* **TRY IT**:
When the string "nothing" appears in a line of the records, show the whole line.

######

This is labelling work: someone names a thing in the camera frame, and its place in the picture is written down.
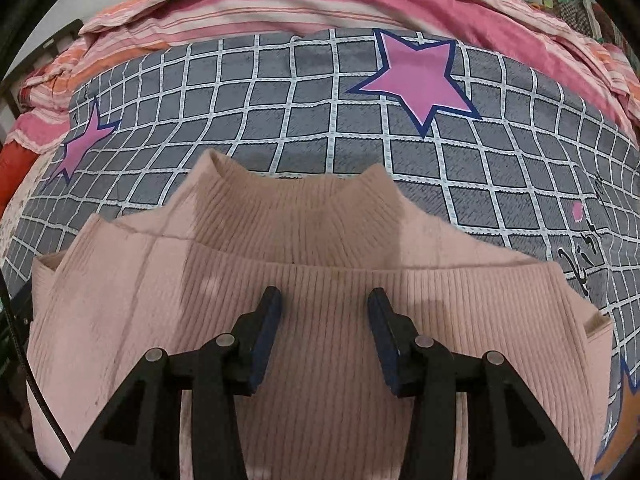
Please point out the grey checked star blanket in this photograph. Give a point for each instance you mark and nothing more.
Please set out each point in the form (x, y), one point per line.
(300, 110)

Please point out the pink ribbed sweater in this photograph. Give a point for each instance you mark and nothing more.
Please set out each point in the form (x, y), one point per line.
(325, 240)

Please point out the red pillow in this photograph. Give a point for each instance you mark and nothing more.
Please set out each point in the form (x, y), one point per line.
(15, 170)

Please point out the dark wooden bed frame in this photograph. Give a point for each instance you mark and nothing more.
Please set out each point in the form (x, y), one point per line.
(6, 102)

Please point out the floral patchwork quilt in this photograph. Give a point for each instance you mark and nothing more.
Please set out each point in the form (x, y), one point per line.
(560, 0)

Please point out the pink striped quilt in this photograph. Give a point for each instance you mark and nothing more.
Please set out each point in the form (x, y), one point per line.
(350, 0)

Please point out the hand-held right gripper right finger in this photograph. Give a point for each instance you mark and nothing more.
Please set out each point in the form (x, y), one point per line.
(382, 340)

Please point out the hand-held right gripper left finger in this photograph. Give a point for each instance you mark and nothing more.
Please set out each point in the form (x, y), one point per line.
(262, 340)

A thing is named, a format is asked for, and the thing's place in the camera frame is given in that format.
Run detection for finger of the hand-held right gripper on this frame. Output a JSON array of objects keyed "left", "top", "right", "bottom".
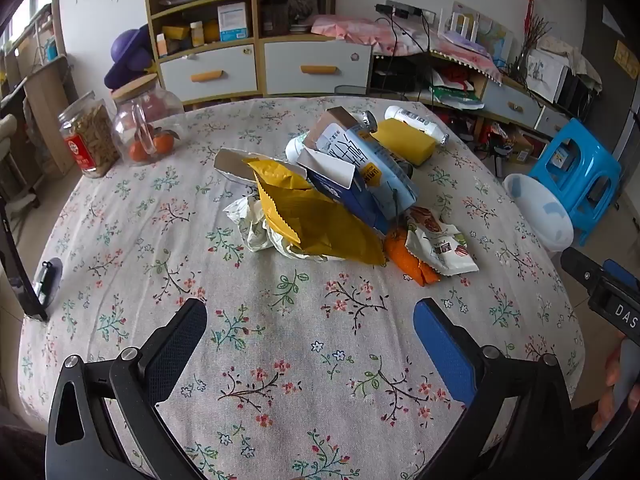
[{"left": 560, "top": 247, "right": 608, "bottom": 292}]

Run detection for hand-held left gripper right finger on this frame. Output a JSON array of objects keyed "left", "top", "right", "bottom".
[{"left": 413, "top": 298, "right": 601, "bottom": 480}]

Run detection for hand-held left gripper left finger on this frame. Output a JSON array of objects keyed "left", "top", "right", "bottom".
[{"left": 44, "top": 298, "right": 208, "bottom": 480}]

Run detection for white bucket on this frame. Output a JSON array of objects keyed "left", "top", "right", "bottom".
[{"left": 502, "top": 173, "right": 575, "bottom": 253}]

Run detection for yellow snack bag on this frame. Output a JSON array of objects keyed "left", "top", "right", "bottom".
[{"left": 243, "top": 157, "right": 388, "bottom": 267}]

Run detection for person's right hand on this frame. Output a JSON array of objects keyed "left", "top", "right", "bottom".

######

* **WORKED SOLUTION**:
Please point out the grey checked star blanket in this photograph. Give a point for each instance you mark and nothing more.
Please point out the pink ribbed sweater in this photograph. Give a point for each instance you mark and nothing more.
Please point out the red pillow in this photograph. Give a point for each instance you mark and nothing more.
Please point out the dark wooden bed frame in this photograph. Give a point for each instance you mark and nothing more.
Please point out the floral patchwork quilt in this photograph. Give a point for each instance you mark and nothing more.
Please point out the pink striped quilt in this photograph. Give a point for each instance you mark and nothing more.
Please point out the hand-held right gripper right finger in this photograph. Give a point for each instance you mark and nothing more.
Please point out the hand-held right gripper left finger in this photograph. Give a point for each instance you mark and nothing more.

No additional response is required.